La cordura de las palabras, la paz de la voz de Zoé deshacían la resistencia racional de Gabriel a tal velocidad que, cuando este cobró conciencia de que la estaba creyendo, saltó a la defensiva blandiendo el argumento más simple e incuestionable:
—Esto es un montaje —replicó Gabriel procurando no alzar la voz—. No sé qué queréis de mí. No sé a qué viene todo esto. ¿Qué hago yo aquí? ¿Qué hacemos juntos?
Iba a seguir preguntando Gabriel cuando Zoé se sacó un pequeño objeto de la boca, una especie de diminuta cápsula plateada que sostuvo entre sus dedos índice y pulgar de la mano derecha para mostrárselo a Gabriel.

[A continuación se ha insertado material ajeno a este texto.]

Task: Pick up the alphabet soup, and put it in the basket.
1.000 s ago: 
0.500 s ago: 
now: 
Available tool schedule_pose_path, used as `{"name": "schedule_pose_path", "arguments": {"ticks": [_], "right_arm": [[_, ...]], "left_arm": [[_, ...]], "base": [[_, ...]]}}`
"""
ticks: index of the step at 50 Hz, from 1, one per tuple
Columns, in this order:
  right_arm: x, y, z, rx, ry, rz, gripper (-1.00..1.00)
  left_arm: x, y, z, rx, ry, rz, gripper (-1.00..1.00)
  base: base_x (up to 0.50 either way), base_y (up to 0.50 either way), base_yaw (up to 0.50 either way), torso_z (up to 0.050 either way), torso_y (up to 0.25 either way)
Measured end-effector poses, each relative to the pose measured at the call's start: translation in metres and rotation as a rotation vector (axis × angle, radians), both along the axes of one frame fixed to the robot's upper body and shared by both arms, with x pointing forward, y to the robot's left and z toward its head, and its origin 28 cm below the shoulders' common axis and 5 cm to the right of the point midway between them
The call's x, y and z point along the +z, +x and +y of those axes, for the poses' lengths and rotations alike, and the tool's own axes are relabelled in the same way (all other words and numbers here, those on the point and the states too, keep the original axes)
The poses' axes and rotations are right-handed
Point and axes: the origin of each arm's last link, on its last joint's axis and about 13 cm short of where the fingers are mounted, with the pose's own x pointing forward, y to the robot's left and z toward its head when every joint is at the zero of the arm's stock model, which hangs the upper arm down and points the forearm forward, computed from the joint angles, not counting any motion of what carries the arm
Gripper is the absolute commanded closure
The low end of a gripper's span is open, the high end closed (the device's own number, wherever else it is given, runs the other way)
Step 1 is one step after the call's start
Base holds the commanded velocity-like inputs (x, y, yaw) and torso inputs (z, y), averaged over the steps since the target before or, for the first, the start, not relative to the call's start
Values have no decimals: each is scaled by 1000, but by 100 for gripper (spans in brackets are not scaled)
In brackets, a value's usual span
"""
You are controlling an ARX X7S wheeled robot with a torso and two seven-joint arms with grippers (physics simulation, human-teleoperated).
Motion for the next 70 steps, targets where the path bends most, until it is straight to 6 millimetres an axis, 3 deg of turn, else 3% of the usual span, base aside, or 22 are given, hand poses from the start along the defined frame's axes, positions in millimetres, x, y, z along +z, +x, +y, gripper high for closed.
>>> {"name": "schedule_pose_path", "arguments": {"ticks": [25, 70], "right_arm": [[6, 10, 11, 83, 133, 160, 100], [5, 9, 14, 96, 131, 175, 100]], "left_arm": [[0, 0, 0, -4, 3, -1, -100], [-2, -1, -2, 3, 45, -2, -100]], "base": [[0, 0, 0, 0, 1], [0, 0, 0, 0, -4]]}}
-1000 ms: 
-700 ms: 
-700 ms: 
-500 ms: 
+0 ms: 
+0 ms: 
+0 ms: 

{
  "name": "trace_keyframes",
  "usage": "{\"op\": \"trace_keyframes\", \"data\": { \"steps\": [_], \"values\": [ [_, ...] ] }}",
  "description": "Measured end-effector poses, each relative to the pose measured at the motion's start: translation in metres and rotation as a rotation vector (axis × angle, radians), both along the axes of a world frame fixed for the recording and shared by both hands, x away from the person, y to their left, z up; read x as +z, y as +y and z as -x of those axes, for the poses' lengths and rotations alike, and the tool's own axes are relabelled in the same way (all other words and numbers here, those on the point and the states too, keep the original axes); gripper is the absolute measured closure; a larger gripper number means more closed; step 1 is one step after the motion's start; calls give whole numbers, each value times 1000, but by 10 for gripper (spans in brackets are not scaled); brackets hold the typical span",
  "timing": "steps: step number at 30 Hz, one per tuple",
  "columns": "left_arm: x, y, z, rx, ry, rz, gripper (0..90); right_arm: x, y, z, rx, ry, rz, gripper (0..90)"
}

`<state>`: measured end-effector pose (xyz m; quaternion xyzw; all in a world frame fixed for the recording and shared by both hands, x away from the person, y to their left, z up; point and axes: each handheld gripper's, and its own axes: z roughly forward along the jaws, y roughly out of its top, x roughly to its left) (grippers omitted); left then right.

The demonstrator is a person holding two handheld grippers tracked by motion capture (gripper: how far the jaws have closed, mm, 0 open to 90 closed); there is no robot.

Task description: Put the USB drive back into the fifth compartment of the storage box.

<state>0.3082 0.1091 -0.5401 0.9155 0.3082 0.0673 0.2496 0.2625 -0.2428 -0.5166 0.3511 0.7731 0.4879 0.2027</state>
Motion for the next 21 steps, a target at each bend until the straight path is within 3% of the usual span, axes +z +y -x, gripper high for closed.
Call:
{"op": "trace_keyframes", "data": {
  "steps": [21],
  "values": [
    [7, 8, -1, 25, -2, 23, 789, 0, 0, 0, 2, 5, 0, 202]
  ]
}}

—Harán lo que yo les diga hasta que decidan matarnos. No quieren que yo muerda esto y muera en menos de cinco segundos. Antes necesitan saber cosas que solamente yo puedo contar —reveló volviéndose a introducir la cápsula plateada en la boca—. Y les he ordenado que estemos juntos, tanto aquí como en el interrogatorio para no saber.
—¿Interrogatorio para no saber?
—Sí. Uno puede preguntar con la mente libre, o con la mente cargada de prejuicios. Ellos ya saben perfectamente quién soy yo. Sus preguntas buscarán desesperadamente un resquicio para negarme, y se agarrarán a un clavo ardiendo.
—Y yo, ¿qué pinto aquí? —preguntó Gabriel.
Zoé le miró a los ojos. Se escucharon pasos aproximándose.
—Te necesito —concluyó levantándose.